§ Exercise aim: Whenever a line in the data below includes the string "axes", copy it out.

§ Data section:
+ + + + + + +

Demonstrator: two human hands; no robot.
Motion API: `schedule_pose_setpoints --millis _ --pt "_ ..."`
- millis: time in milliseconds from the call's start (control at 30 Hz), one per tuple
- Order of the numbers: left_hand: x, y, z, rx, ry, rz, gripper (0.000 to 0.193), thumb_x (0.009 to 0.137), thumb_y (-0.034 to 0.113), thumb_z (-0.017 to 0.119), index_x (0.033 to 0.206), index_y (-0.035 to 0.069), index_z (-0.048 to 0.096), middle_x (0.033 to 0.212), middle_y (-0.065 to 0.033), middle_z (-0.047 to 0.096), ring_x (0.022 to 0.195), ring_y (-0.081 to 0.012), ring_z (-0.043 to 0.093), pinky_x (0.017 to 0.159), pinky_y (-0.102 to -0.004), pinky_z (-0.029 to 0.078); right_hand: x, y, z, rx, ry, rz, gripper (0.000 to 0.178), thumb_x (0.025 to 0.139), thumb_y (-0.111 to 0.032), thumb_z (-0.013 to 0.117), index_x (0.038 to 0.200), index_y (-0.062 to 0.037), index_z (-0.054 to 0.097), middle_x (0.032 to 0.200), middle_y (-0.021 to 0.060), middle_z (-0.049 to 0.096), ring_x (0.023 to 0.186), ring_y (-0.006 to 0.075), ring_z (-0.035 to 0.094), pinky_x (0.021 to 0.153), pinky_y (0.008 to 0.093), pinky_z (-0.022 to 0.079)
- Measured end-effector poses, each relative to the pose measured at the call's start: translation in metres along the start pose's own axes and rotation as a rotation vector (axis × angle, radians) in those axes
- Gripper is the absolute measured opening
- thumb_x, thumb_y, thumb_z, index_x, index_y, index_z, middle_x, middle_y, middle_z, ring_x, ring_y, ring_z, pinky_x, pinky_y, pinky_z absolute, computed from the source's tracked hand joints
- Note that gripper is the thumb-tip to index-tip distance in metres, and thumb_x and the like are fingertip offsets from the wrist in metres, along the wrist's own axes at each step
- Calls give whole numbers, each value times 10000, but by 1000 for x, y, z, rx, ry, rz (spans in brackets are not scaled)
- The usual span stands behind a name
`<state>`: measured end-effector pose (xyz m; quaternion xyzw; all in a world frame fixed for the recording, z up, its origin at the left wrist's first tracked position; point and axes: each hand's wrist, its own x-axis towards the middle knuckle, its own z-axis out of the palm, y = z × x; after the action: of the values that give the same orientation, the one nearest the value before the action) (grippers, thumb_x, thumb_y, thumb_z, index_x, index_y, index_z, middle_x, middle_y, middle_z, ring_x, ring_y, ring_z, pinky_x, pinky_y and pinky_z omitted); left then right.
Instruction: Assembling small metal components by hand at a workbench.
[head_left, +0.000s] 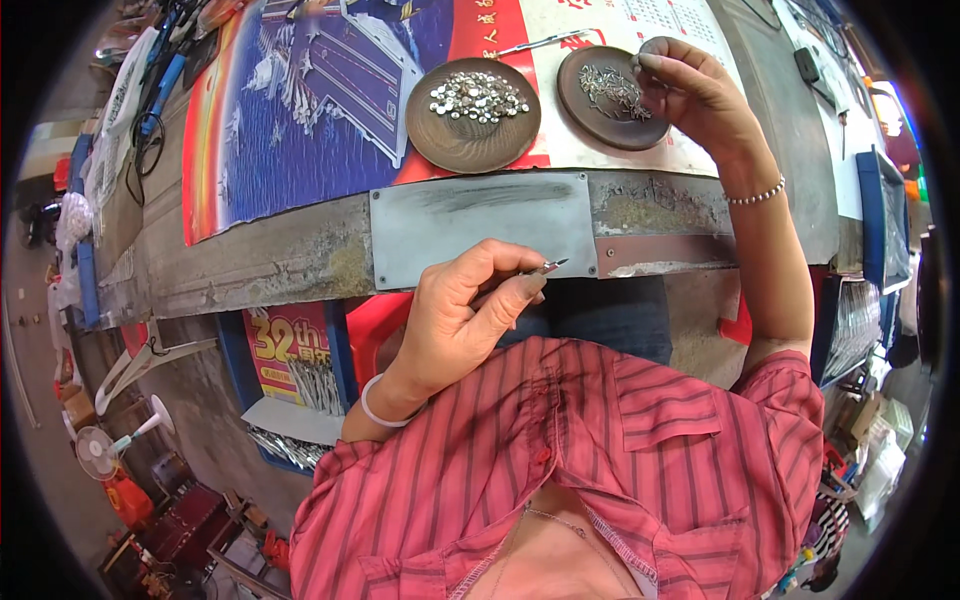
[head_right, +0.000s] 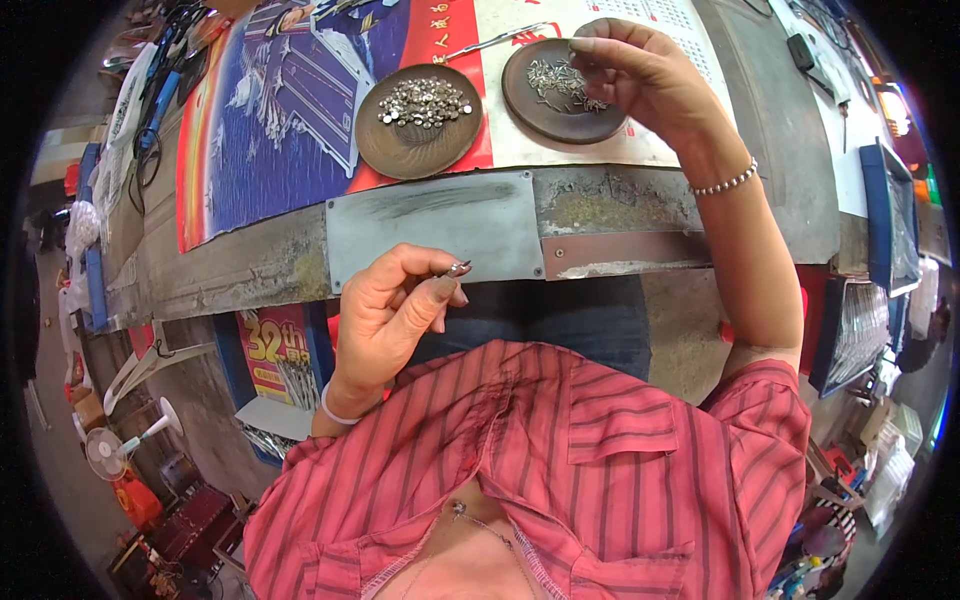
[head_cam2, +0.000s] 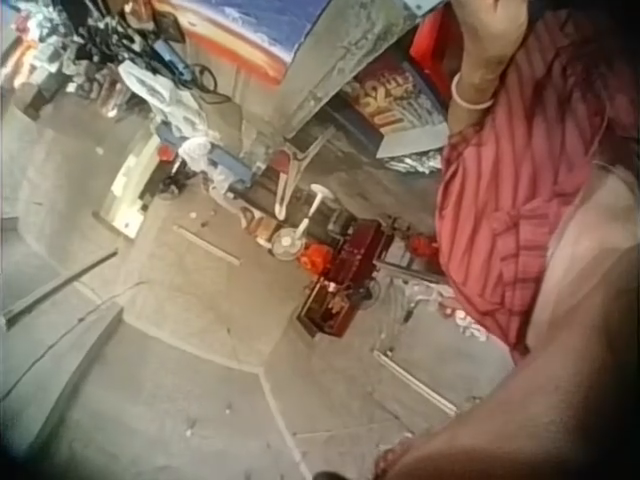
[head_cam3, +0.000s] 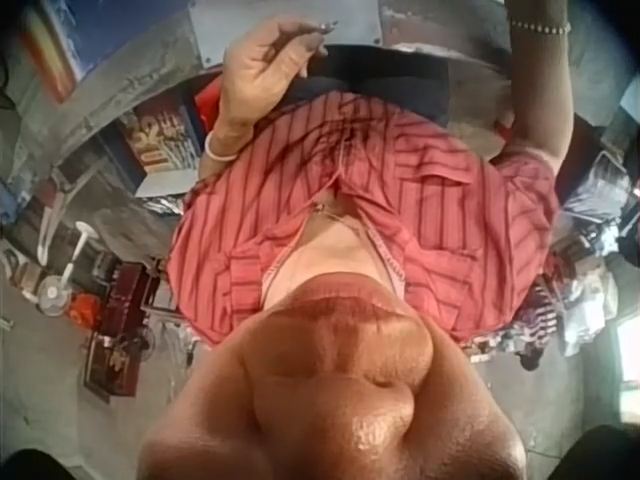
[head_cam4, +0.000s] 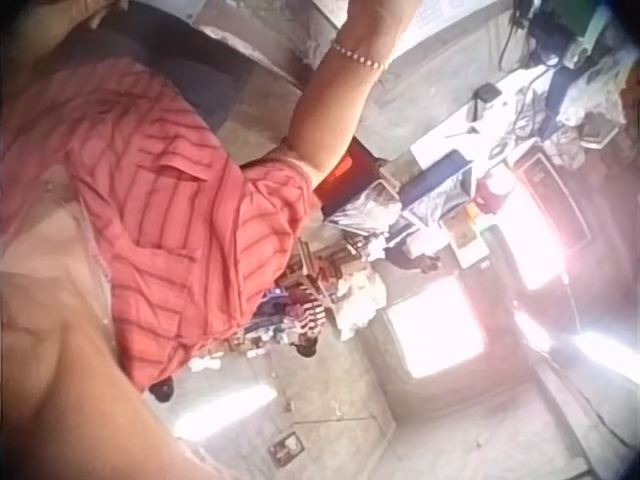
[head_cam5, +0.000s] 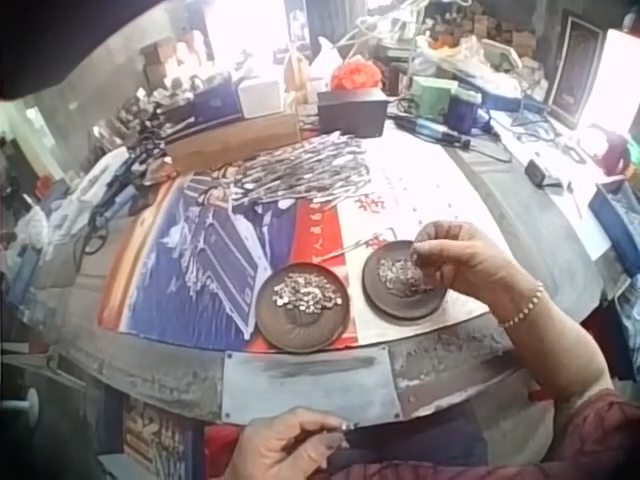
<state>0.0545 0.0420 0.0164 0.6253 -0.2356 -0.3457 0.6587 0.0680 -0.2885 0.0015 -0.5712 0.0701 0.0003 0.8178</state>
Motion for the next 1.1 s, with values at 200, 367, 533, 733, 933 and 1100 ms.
schedule_pose_setpoints --millis 200,367,533,733,933,1100 --pt "2 7 -3 104 -22 120 109 876 23 613 962 -45 613 824 -77 662 715 -83 629 635 -205 493 -42 9 75 142 -240 127 111 855 -89 612 842 -33 517 793 61 588 649 101 546 594 221 454" --pt "6 9 -3 217 -49 342 135 835 -11 645 957 -41 595 806 -83 658 700 -121 653 610 -223 508 -66 23 110 136 -371 197 127 839 -77 656 881 -25 548 774 24 579 655 63 538 553 188 427" --pt "5 9 -6 337 -46 444 168 773 3 710 862 7 567 733 -67 632 569 -149 611 500 -258 472 -71 35 124 159 -434 139 181 888 -118 621 990 -38 495 812 -16 512 676 45 508 552 178 407" --pt "5 10 -10 430 -60 550 216 729 33 749 855 26 574 698 -58 612 513 -171 571 457 -280 435 -73 36 132 259 -441 130 170 895 -80 593 1008 -34 474 788 -24 478 632 38 440 547 174 374" --pt "6 12 -14 472 -59 580 218 723 43 755 841 35 571 691 -63 611 514 -194 577 452 -292 434 -69 26 134 262 -479 258 207 833 -51 616 889 -37 417 746 20 415 595 91 425 503 215 342" --pt "7 8 -15 410 -53 616 219 723 46 753 840 32 569 685 -64 611 524 -206 588 459 -304 442 -67 22 137 192 -505 259 203 831 -51 638 887 -21 445 772 28 438 600 92 455 517 208 378"
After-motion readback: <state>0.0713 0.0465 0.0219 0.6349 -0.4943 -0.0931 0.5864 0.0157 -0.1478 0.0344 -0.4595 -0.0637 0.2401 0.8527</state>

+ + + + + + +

§ Response box:
- Measured end-effector poses, each relative to the pose measured at the call's start: translation in metres along the start pose's own axes and rotation as a rotation vector (axis × angle, radians) in those axes
- Note that gripper is the thumb-tip to index-tip distance in metres, and thumb_x and the like are fingertip offsets from the wrist in metres, along the wrist's own axes at each step
`<state>`: measured end-effector pose (xyz m; quaternion xyzw; all in a world frame fixed for the recording, z up, its origin at the left wrist's first tracked position; point and axes: each hand's wrist, its own x-axis towards the middle knuckle, its own z-axis out of the palm, y = z × x; after the action: of the values that give the same orientation, the one nearest the value before the action) (grippers, thumb_x, thumb_y, thumb_z, index_x, index_y, index_z, middle_x, middle_y, middle_z, ring_x, ring_y, ring_z, pinky_x, pinky_y and pinky_z omitted); left then right.

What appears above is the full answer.